Defining What “Sustainability” Really Means
Due to my own specific background, to date the materials on this website largely focus on the “planet” part of the “people, planet, profit” triumvirate that constitutes a genuine sustainability program. From a systems thinking perspective, essentially equal weight must be granted to each part of this equation. (Another version is equity, ecology, economy.)
The most common definition of “sustainability” is from the Brundtland report of 1987, which defined “sustainable development” as basically meeting the needs of today without messing things up so badly for the people tomorrow that they won’t be able to meet their needs. I like that definition because it allows for the reality that sustainability is an ever moving target. What is reasonably sustainable today may not be thus tomorrow. A program that is basically sustainable on this side of the mountains may be unsustainable on the other side. And what works just dandy for me may put you in an untenable position, and for reasons that may be difficult or impossible to quantify or qualify.
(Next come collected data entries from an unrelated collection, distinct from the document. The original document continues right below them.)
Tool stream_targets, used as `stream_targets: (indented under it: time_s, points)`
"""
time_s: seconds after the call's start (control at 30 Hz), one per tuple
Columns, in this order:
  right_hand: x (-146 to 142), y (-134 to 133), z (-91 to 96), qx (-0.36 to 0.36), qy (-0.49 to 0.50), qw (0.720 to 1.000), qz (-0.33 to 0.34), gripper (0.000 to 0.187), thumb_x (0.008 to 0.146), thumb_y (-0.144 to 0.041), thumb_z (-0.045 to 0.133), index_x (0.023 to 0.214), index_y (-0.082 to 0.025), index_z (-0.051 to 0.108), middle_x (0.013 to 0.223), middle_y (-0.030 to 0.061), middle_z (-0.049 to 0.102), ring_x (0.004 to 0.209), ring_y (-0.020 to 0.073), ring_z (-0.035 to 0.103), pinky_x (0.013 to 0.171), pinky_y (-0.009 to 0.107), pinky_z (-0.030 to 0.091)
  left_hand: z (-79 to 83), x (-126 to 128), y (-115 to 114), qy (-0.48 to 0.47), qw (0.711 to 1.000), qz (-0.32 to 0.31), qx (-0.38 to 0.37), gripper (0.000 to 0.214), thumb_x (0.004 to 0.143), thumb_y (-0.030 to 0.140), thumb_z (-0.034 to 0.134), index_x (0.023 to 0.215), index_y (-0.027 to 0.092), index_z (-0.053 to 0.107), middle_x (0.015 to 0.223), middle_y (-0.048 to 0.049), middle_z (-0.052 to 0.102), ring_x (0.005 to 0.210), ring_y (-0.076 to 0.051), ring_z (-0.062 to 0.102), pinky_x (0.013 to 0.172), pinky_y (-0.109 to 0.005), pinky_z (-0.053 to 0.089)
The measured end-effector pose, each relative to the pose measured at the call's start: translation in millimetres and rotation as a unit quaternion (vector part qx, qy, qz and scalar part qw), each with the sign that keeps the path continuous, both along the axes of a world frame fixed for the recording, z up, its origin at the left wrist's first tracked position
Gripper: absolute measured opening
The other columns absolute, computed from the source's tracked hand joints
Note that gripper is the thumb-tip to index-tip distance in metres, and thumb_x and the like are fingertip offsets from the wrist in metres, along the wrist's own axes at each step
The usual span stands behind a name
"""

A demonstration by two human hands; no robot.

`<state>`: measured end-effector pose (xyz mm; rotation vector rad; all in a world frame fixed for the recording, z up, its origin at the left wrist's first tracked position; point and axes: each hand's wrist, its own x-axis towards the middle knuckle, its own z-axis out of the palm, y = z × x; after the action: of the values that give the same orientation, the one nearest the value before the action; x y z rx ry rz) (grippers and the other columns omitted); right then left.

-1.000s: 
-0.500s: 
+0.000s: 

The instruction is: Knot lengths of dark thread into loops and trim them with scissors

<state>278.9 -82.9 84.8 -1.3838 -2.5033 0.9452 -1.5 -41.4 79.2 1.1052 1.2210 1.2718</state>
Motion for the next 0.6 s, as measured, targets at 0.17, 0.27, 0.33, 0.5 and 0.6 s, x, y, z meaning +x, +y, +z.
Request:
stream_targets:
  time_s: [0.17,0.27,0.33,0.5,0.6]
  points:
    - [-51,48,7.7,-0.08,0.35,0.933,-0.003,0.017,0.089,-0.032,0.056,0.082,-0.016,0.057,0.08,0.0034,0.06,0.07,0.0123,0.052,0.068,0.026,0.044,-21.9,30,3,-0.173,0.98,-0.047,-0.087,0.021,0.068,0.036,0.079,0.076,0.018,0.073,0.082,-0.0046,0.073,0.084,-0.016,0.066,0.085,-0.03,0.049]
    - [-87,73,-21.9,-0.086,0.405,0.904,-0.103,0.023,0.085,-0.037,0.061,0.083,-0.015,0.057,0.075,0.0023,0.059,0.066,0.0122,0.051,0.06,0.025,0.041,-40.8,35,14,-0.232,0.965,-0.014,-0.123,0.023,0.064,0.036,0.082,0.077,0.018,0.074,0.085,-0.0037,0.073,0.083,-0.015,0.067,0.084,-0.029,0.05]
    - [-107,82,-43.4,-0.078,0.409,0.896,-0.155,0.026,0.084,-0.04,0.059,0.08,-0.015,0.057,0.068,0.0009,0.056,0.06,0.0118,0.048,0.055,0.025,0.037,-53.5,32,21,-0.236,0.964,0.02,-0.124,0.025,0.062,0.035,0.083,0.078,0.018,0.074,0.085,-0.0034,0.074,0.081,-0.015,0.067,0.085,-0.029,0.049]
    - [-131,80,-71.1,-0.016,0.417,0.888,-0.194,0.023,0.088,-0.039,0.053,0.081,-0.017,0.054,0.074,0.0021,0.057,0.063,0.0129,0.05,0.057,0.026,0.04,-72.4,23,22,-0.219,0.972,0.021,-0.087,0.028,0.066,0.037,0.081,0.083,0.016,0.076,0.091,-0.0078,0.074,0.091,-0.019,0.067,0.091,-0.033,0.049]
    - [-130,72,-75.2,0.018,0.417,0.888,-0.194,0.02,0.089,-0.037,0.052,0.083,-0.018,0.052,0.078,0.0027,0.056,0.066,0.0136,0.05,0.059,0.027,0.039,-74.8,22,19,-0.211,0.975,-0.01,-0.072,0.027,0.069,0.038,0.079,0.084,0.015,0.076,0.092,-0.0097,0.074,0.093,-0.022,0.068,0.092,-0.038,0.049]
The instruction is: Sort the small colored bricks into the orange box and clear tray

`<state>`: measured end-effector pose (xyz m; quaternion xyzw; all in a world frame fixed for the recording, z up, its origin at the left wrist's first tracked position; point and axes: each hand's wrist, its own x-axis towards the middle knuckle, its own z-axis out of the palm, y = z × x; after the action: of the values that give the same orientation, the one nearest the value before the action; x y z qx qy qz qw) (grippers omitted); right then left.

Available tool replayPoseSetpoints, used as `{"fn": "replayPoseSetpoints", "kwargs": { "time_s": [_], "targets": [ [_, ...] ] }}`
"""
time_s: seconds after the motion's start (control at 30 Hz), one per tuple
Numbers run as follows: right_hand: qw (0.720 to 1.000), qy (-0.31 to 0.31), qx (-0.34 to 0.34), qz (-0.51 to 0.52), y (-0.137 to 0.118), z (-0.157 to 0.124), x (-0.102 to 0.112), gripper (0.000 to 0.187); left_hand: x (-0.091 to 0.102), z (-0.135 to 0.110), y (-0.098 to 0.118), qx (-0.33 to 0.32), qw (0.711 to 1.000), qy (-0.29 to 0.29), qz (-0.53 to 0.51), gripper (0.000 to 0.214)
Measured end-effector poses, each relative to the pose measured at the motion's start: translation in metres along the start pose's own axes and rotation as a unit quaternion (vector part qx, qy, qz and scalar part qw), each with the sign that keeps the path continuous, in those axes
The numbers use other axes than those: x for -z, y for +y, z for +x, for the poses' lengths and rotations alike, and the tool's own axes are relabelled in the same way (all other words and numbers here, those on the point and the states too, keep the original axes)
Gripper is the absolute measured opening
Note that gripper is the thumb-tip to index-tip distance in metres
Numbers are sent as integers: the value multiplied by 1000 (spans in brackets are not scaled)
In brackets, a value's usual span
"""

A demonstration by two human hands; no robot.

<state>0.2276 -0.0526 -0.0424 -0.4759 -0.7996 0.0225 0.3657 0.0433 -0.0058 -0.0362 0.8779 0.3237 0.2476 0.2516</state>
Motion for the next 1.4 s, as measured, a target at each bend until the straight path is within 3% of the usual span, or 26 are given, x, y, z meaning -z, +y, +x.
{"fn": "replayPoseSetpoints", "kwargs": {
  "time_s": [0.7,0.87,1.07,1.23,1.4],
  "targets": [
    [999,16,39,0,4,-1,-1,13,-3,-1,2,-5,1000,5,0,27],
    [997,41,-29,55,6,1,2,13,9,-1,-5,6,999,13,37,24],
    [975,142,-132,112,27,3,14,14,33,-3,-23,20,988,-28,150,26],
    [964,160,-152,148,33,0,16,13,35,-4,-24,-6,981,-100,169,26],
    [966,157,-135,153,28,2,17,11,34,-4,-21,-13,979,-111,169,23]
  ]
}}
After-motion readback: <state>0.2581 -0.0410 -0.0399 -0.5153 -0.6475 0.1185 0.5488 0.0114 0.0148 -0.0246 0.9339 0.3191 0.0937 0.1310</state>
Many people find reasons to dislike the term “sustainability” and have worked to promote alternatives that refer to the goals of sustainability, like “well-being,” “balance,” and “resilience.” There is also the widespread problem of using the term illegitimately because it is hard to define, and no real rules have been set down to standardize its use.
I suggest that it is most important to remember two things: 1) don’t believe claims that “it’s easy being green,” because in the midst of our extremely unsustainable society, it rarely if ever is, and 2) working toward true sustainability requires deep personal commitment, and there are no shortcuts. With this last point, I don’t necessarily mean that you’re going to have to work extra hard to earn that extra money to afford a Tesla. Rather, I mean that working toward real sustainability requires that we do whatever work is necessary–which turns out to be mostly inner work–to bring out the best of ourselves, and to lead with sincerity and goodwill in every interaction. Anything less is less than sustainable.